Peru, Kostarika, Meksika ve Rusya’da benzeri düzenlemeler var. Kolombiya Anayasa Mahkemesi’nin yetkileri ve yükümlülükleri yargı aşamasıyla sınırlı olmayıp, kararların icra aşamasını da kapsar. Kostarika, AYM kararlarını uygulamayanlar veya uygulatmayanlar için hapis cezası öngörüyor. Meksika’da, kararların icra edilmemesi durumunda sorumluları görevden alma yaptırımı da öngörülüyor. Rusya’da AYM kararının uygulanmaması, kötü uygulanması veya uygulanmasına engel olunması, ceza yaptırımı uygulanması sonucunu doğuruyor.

Gana Anayasası ise, ”ağır cezalı ve siyasi yasaklı” bir suç öngörüyor (md.2): ”Bu Anayasa gereğince, Mahkeme kararına saygı duymama veya gereklerini yerine getirmeme ağır bir suç oluşturur…”.  Bu suçu işleyen kişi, 10 yıla dek hapis cezasına çarptırılabilir ve hapis cezasını çektikten sonra on yıl geçmedikçe seçilemez veya kamu görevine gelemez. Mozambik, Moldavya, Arnavutluk ve Letonya’da benzer yaptırımlar öngörülmüştür.

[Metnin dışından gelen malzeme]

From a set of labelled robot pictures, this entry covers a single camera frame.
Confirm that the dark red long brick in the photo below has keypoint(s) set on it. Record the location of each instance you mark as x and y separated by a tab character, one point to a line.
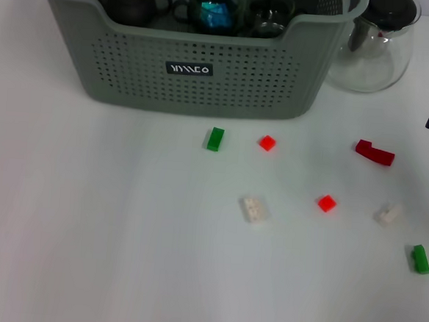
375	153

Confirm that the white notched toy brick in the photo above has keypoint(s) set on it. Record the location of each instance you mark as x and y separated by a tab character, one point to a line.
389	214

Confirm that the green notched toy brick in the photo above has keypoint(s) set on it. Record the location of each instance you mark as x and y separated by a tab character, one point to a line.
422	260

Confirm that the small red square brick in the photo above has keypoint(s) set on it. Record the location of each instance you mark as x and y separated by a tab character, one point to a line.
268	142
327	203

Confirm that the glass teacup black holder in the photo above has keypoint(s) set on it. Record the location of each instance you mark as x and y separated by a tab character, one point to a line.
271	31
271	6
195	17

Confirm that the white rectangular studded brick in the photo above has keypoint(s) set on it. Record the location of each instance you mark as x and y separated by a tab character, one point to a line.
256	210

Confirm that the green rectangular toy brick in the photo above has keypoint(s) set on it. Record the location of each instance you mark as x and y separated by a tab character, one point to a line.
214	139

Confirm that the blue square toy brick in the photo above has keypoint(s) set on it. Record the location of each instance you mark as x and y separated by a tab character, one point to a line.
218	21

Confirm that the teal square toy brick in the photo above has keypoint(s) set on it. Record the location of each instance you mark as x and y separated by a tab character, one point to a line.
207	6

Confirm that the grey-green perforated storage bin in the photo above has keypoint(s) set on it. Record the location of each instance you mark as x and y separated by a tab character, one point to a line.
241	89

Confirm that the round glass pitcher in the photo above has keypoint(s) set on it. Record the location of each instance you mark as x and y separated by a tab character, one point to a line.
372	65

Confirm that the black pitcher lid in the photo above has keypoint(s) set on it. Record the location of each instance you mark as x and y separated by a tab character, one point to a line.
394	11

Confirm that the dark clay teapot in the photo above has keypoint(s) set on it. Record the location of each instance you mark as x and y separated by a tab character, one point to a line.
131	4

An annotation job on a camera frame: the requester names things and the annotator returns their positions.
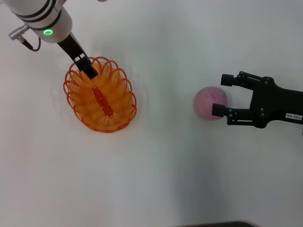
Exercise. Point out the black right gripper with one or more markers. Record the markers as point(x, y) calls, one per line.
point(272, 104)

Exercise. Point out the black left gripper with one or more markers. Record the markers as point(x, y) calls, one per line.
point(71, 48)

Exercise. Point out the pink round sponge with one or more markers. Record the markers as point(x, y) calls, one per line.
point(206, 101)

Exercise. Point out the black robot torso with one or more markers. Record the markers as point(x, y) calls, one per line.
point(220, 224)

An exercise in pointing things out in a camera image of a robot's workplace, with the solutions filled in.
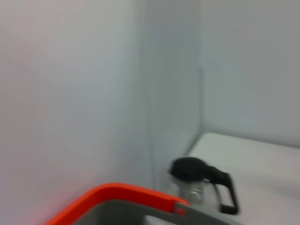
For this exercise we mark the grey-green perforated storage bin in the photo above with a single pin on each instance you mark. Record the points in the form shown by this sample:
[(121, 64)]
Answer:
[(140, 213)]

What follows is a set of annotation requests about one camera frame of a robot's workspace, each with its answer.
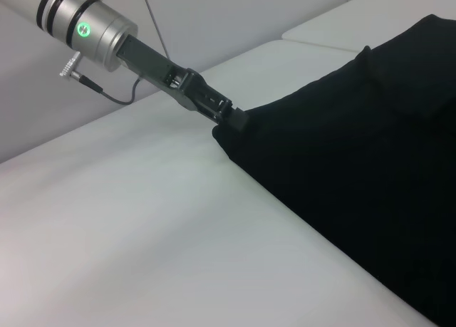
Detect black cable with metal connector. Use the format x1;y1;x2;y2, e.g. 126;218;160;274
58;53;140;105

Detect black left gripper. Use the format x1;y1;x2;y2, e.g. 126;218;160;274
118;33;249;133

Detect thin grey cable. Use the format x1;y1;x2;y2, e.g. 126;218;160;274
140;0;168;57

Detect black FREE! print t-shirt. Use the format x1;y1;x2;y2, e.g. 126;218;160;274
212;14;456;327

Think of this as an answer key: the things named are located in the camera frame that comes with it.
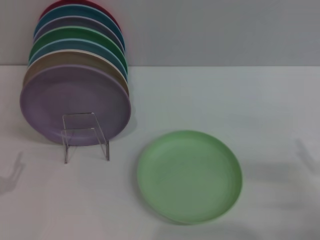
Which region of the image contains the light green plate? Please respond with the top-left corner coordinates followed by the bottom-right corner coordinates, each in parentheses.
top-left (136, 129), bottom-right (243, 224)

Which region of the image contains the lilac purple plate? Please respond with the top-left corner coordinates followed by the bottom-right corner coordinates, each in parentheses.
top-left (19, 63), bottom-right (132, 147)

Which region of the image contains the clear acrylic plate rack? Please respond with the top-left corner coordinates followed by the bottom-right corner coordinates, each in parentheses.
top-left (60, 112), bottom-right (111, 165)

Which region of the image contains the beige plate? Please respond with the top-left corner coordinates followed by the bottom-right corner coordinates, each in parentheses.
top-left (22, 49), bottom-right (130, 96)

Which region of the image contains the light blue plate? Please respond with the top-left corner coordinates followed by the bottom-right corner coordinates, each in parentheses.
top-left (27, 37), bottom-right (129, 83)

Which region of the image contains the dark green plate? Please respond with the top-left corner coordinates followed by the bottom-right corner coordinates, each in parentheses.
top-left (28, 25), bottom-right (127, 66)

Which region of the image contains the grey purple plate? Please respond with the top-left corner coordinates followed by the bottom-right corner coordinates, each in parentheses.
top-left (33, 15), bottom-right (126, 54)

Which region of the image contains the teal blue plate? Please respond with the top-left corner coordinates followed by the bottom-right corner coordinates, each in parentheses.
top-left (33, 4), bottom-right (125, 44)

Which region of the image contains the red plate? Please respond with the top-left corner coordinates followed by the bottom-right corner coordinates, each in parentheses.
top-left (38, 0), bottom-right (122, 32)

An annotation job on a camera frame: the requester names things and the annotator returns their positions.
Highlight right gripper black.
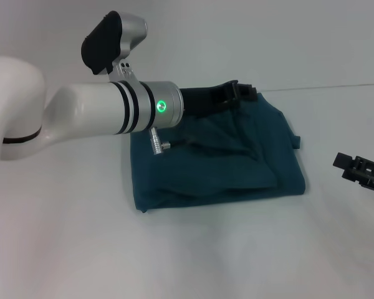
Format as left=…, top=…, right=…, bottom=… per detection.
left=332, top=152, right=374, bottom=197

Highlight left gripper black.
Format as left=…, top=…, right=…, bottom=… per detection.
left=180, top=79, right=259, bottom=118

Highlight teal T-shirt with FREE print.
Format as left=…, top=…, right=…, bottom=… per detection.
left=129, top=85, right=306, bottom=214

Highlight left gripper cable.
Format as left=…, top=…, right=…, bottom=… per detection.
left=147, top=126, right=203, bottom=154

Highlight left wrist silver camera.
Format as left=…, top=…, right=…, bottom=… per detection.
left=80, top=11, right=148, bottom=85

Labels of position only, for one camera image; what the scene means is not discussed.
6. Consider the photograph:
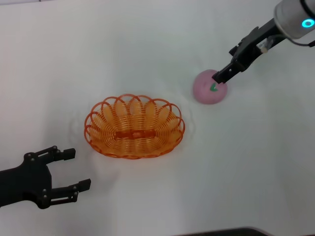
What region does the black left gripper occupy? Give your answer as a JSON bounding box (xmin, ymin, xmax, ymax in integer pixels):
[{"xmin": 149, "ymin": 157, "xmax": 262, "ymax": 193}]
[{"xmin": 0, "ymin": 146, "xmax": 92, "ymax": 209}]

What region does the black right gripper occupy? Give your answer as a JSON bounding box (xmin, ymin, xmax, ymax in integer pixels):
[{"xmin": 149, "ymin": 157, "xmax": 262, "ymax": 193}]
[{"xmin": 212, "ymin": 18, "xmax": 281, "ymax": 86}]

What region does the pink toy peach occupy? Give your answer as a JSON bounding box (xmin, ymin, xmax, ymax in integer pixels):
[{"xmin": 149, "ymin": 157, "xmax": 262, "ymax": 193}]
[{"xmin": 192, "ymin": 69, "xmax": 228, "ymax": 105}]

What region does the orange woven plastic basket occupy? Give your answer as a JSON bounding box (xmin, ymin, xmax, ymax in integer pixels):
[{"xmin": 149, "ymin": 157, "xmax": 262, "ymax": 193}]
[{"xmin": 84, "ymin": 93, "xmax": 186, "ymax": 160}]

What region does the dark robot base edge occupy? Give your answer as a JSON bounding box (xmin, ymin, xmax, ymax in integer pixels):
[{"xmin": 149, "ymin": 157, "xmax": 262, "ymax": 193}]
[{"xmin": 172, "ymin": 227, "xmax": 271, "ymax": 236}]

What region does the gripper cable with metal plug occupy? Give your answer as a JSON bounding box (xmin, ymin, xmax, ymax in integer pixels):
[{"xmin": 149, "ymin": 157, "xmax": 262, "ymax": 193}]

Anayasa Mahkemesi, Avrupa modeli ekseninde Avusturya, İtalya ve Almanya’dan sonra 1961 Anayasası ile kurulduğu sırada, adı geçen devletlerin hemen hiçbirinde anayasa yargısı yoktu. Son dokuz aydır, kararlarını uygulamama bir yana, kararları nedeniyle Anayasa Mahkemesi’ne karşı söylem, eylem ve işlemler, “anayasal düzeni ilga girişimi” olarak nitelenebilecek bir eşiğe ulaştı. Öyle ki, bu eylem ve işlemlerin öncülüğünü yapan kişi, savcılıkta en üst makama atanarak ödüllendirdi. Ödüllendirme, Yargı-Yürütme ve Yasama üçlüsünde yapıldı. Sistematik Anayasa ihlalleri ile “anayasal düzeni ilga girişimi” de Cumhuriyet’in temel organları üçlüsünde gerçekleşmiş oldu.

Bu nedenle, 16 Ağustos günü (2024) TBMM’nin Anayasa Mahkemesi (Can Atalay) kararını uygulaması, demokratik hukuk devletine ve Anayasal düzene dönüş adımını oluşturacak.